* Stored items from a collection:
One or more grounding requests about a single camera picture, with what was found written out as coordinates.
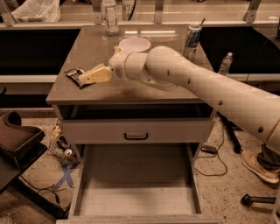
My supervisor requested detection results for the white plastic bag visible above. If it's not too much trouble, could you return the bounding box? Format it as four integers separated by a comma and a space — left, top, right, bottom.
11, 0, 60, 22

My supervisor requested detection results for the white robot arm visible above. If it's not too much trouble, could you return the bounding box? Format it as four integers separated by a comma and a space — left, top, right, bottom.
79, 46, 280, 153

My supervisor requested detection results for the open bottom drawer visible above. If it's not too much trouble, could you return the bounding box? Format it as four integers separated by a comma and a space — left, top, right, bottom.
56, 143, 218, 224

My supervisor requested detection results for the wire basket with cans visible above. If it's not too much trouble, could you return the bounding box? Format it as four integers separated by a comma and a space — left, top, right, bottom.
48, 124, 79, 165

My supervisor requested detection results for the tan shoe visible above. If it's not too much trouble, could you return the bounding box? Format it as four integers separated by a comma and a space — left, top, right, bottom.
241, 151, 279, 184

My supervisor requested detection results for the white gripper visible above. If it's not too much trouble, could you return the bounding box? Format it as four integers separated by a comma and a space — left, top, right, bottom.
79, 46, 132, 84

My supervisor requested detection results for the small water bottle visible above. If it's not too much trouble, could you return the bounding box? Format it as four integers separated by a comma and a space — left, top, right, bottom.
218, 52, 233, 75

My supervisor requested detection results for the grey drawer cabinet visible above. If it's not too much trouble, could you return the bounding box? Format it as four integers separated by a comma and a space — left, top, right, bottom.
45, 24, 228, 224

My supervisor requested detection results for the dark rxbar chocolate wrapper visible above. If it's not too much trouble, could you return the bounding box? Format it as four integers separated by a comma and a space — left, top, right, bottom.
64, 67, 88, 89

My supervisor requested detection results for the white ceramic bowl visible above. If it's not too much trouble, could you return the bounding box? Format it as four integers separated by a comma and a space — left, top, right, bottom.
119, 37, 151, 53

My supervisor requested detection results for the clear bottle with label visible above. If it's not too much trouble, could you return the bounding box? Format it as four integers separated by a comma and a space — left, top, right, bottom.
101, 0, 119, 36

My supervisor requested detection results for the closed drawer with black handle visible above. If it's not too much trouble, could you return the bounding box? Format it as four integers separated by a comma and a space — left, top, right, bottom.
59, 119, 214, 144

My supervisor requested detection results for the black floor cable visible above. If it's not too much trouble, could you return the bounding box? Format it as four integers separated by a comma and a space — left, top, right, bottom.
194, 116, 231, 177

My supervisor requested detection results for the black power adapter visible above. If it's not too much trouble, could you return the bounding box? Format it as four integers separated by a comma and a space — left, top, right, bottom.
201, 145, 217, 155

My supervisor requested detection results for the black chair leg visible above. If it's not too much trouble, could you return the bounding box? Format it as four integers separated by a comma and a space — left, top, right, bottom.
241, 194, 276, 207

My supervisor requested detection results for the energy drink can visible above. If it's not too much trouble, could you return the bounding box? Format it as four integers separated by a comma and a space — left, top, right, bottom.
183, 24, 202, 61

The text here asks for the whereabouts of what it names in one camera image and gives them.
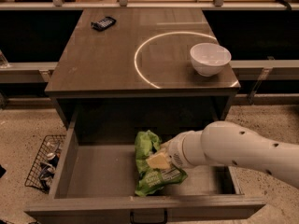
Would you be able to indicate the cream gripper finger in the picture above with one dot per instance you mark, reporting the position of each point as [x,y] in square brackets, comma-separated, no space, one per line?
[159,161]

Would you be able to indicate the green rice chip bag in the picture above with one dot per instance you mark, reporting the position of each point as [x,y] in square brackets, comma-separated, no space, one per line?
[151,180]

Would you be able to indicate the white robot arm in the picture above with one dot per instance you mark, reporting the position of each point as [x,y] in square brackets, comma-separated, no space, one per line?
[224,143]

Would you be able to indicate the open grey top drawer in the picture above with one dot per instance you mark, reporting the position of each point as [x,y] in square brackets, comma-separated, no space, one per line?
[96,178]

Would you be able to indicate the grey drawer cabinet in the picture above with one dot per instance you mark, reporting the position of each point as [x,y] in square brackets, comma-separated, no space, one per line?
[139,72]

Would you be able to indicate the white bowl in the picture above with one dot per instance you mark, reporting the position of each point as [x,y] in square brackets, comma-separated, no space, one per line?
[209,59]

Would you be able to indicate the dark blue snack bar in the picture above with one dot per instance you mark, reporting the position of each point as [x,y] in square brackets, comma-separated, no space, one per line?
[103,24]

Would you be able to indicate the black drawer handle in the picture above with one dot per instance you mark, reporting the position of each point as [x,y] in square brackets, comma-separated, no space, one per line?
[149,217]

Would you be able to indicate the cans in wire basket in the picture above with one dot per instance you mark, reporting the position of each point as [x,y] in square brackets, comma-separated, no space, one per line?
[48,165]

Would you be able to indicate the black wire basket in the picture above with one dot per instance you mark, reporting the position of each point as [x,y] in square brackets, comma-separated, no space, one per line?
[32,178]

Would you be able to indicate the metal rail frame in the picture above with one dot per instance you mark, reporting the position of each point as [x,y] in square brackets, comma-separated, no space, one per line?
[282,69]

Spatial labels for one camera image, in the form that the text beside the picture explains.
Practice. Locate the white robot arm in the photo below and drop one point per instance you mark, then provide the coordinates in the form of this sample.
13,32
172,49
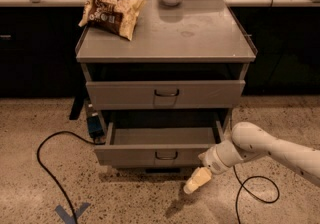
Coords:
249,142

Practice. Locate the blue power adapter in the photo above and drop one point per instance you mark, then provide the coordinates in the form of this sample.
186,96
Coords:
94,126

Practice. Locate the brown yellow chip bag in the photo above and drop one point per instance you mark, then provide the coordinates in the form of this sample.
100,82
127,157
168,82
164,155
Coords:
116,16

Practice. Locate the grey drawer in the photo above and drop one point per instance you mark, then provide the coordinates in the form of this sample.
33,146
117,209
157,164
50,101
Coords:
165,94
157,147

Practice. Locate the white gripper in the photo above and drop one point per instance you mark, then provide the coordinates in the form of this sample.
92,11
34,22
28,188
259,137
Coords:
214,160

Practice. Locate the grey top drawer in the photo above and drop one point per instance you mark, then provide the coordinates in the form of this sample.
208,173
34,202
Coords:
165,94

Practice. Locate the grey drawer cabinet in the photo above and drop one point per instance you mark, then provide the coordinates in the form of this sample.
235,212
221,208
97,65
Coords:
196,40

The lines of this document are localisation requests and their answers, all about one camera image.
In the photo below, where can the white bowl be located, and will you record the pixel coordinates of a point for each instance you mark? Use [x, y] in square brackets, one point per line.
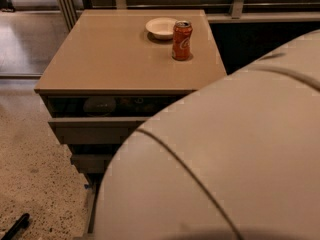
[161, 28]

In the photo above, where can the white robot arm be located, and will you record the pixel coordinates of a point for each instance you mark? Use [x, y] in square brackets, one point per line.
[236, 160]

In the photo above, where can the grey drawer cabinet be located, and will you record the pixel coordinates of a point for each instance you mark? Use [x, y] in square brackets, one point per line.
[110, 53]

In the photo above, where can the dark round object in drawer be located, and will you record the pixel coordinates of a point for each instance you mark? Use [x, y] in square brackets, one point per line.
[99, 105]

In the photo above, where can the grey top drawer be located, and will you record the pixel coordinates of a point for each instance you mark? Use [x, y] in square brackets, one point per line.
[73, 126]

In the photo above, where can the grey drawer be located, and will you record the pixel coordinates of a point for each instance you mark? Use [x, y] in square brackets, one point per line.
[92, 158]
[93, 189]
[73, 126]

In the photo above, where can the grey middle drawer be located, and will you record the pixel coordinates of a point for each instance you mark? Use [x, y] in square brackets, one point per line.
[92, 158]

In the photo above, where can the grey bottom drawer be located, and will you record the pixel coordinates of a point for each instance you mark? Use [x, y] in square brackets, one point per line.
[93, 189]

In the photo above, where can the orange soda can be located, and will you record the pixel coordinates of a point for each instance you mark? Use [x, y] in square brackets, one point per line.
[182, 31]

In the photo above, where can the black handle on floor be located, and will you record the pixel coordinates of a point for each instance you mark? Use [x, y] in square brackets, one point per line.
[21, 223]

* Required action: Print the records exactly, every one. Leave out the pictures.

* Task response:
One or more grounding requests about a single camera picture, with what was found written out as coordinates.
My supervisor requested detection results for the white plastic bag visible above. If it's not too much trouble, could you return the bounding box? Format it as four integers separated by a comma and a space — left, top, right, bottom.
11, 0, 60, 22

My supervisor requested detection results for the white robot arm visible above. If it's not too much trouble, could you return the bounding box? Format it as four integers separated by a comma and a space — left, top, right, bottom.
79, 46, 280, 153

My supervisor requested detection results for the open bottom drawer visible above. If it's not too much trouble, could you return the bounding box? Format it as four integers separated by a comma and a space — left, top, right, bottom.
56, 143, 218, 224

My supervisor requested detection results for the wire basket with cans visible above. If it's not too much trouble, could you return the bounding box? Format it as four integers separated by a comma and a space — left, top, right, bottom.
48, 124, 79, 165

My supervisor requested detection results for the tan shoe visible above. If it's not too much trouble, could you return the bounding box? Format it as four integers separated by a comma and a space — left, top, right, bottom.
241, 151, 279, 184

My supervisor requested detection results for the white gripper visible above. If it's not too much trouble, could you return the bounding box? Format it as four integers separated by a comma and a space — left, top, right, bottom.
79, 46, 132, 84

My supervisor requested detection results for the small water bottle visible above. If it's not too much trouble, could you return the bounding box? Format it as four integers separated by a comma and a space — left, top, right, bottom.
218, 52, 233, 75

My supervisor requested detection results for the grey drawer cabinet visible above. If it's not too much trouble, could you return the bounding box? Format it as four integers separated by a comma and a space — left, top, right, bottom.
45, 24, 228, 224

My supervisor requested detection results for the dark rxbar chocolate wrapper visible above. If it's not too much trouble, could you return the bounding box? Format it as four integers separated by a comma and a space — left, top, right, bottom.
64, 67, 88, 89

My supervisor requested detection results for the white ceramic bowl visible above. If it's not too much trouble, could you return the bounding box? Format it as four integers separated by a comma and a space — left, top, right, bottom.
119, 37, 151, 53

My supervisor requested detection results for the clear bottle with label visible above. If it's not too much trouble, could you return the bounding box? Format it as four integers separated by a comma and a space — left, top, right, bottom.
101, 0, 119, 36

My supervisor requested detection results for the closed drawer with black handle visible above. If it's not too much trouble, could you return the bounding box? Format it as four integers separated by a comma and a space — left, top, right, bottom.
59, 119, 214, 144

My supervisor requested detection results for the black floor cable visible above. If it's not too much trouble, could you return the bounding box? Format it as four integers separated by a comma and a space — left, top, right, bottom.
194, 116, 231, 177

My supervisor requested detection results for the black power adapter visible above. If it's not too much trouble, could you return the bounding box? Format it as four integers separated by a comma and a space — left, top, right, bottom.
201, 145, 217, 155

My supervisor requested detection results for the black chair leg visible above. If it's not too much trouble, could you return the bounding box? Format it as four integers separated by a comma and a space — left, top, right, bottom.
241, 194, 276, 207

My supervisor requested detection results for the energy drink can visible above. If it's not too much trouble, could you return the bounding box? Format it as four integers separated by a comma and a space — left, top, right, bottom.
183, 24, 202, 61

The text here asks for the whereabouts of what it names in one camera image and gives them.
Would you be able to indicate the cream gripper finger in the picture above with one dot per instance you mark, reporting the position of each point as [x,y] in square brackets, comma-separated, no space, one per line?
[159,161]

Would you be able to indicate the green rice chip bag in the picture above with one dot per instance you mark, reporting the position of each point as [x,y] in square brackets, comma-separated, no space, one per line?
[151,180]

Would you be able to indicate the white robot arm in the picture above with one dot per instance you mark, reporting the position of each point as [x,y] in square brackets, comma-separated, no space, one per line?
[224,143]

Would you be able to indicate the open grey top drawer in the picture above with one dot per instance you mark, reporting the position of each point as [x,y] in square brackets, comma-separated, no space, one per line?
[96,178]

Would you be able to indicate the grey drawer cabinet in the picture above with one dot per instance you mark, reporting the position of each point as [x,y] in square brackets, comma-separated, no space, one per line?
[139,72]

Would you be able to indicate the white bowl in the picture above with one dot per instance you mark, reporting the position of each point as [x,y] in square brackets, comma-separated, no space, one per line?
[209,59]

Would you be able to indicate the dark blue snack bar in the picture above with one dot per instance you mark, reporting the position of each point as [x,y] in square brackets, comma-separated, no space, one per line?
[103,24]

Would you be able to indicate the black drawer handle in the picture above with one dot per instance you mark, reporting the position of each point as [x,y] in square brackets, comma-separated, no space, one per line?
[149,217]

Would you be able to indicate the cans in wire basket in the picture above with one dot per instance you mark, reporting the position of each point as [x,y] in square brackets, comma-separated, no space, one per line?
[48,165]

Would you be able to indicate the black wire basket in the picture above with one dot per instance you mark, reporting the position of each point as [x,y] in square brackets, comma-separated, no space, one per line?
[32,178]

Would you be able to indicate the metal rail frame in the picture above with one dot per instance you mark, reporting the position of each point as [x,y] in square brackets, comma-separated, no space, one per line?
[282,69]

Spatial labels for one camera image, in the form that the text beside the picture explains.
Practice. Locate the white robot arm in the photo below and drop one point per instance you mark, then provide the coordinates in the form of this sample.
13,32
172,49
Coords:
249,142

Practice. Locate the blue power adapter in the photo above and drop one point per instance you mark, then provide the coordinates in the form of this sample.
186,96
Coords:
94,126

Practice. Locate the brown yellow chip bag in the photo above and drop one point per instance you mark, then provide the coordinates in the form of this sample.
100,82
127,157
168,82
164,155
Coords:
116,16

Practice. Locate the grey drawer in the photo above and drop one point per instance you mark, then provide the coordinates in the form of this sample.
33,146
117,209
157,164
50,101
Coords:
165,94
157,147

Practice. Locate the white gripper in the photo above and drop one point per instance you mark, then provide the coordinates in the form of this sample.
92,11
34,22
28,188
259,137
Coords:
214,160

Practice. Locate the grey top drawer in the photo above and drop one point per instance you mark, then provide the coordinates in the form of this sample.
208,173
34,202
Coords:
165,94

Practice. Locate the grey drawer cabinet in the photo above and drop one point per instance you mark, then provide the coordinates in the form of this sample.
235,212
221,208
97,65
Coords:
196,40

The lines of this document are localisation requests and their answers, all about one camera image.
In the photo below, where can the white bowl be located, and will you record the pixel coordinates of a point for each instance you mark? Use [x, y] in square brackets, one point per line.
[161, 28]

In the photo above, where can the white robot arm be located, and will you record the pixel coordinates of a point for each instance you mark? Use [x, y] in square brackets, one point per line.
[236, 160]

In the photo above, where can the grey drawer cabinet be located, and will you record the pixel coordinates of a point for each instance you mark? Use [x, y] in square brackets, one point per line.
[110, 53]

In the photo above, where can the dark round object in drawer be located, and will you record the pixel coordinates of a point for each instance you mark? Use [x, y] in square brackets, one point per line.
[99, 105]

In the photo above, where can the grey top drawer be located, and will you record the pixel coordinates of a point for each instance you mark? Use [x, y] in square brackets, one point per line.
[73, 126]

In the photo above, where can the grey drawer be located, and will you record the pixel coordinates of a point for each instance you mark? Use [x, y] in square brackets, one point per line.
[92, 158]
[93, 189]
[73, 126]

In the photo above, where can the grey middle drawer be located, and will you record the pixel coordinates of a point for each instance you mark? Use [x, y] in square brackets, one point per line.
[92, 158]

In the photo above, where can the grey bottom drawer be located, and will you record the pixel coordinates of a point for each instance you mark? Use [x, y] in square brackets, one point per line.
[93, 189]

In the photo above, where can the orange soda can be located, and will you record the pixel coordinates of a point for each instance you mark? Use [x, y] in square brackets, one point per line.
[182, 31]

In the photo above, where can the black handle on floor be located, and will you record the pixel coordinates of a point for each instance you mark? Use [x, y] in square brackets, one point per line.
[21, 223]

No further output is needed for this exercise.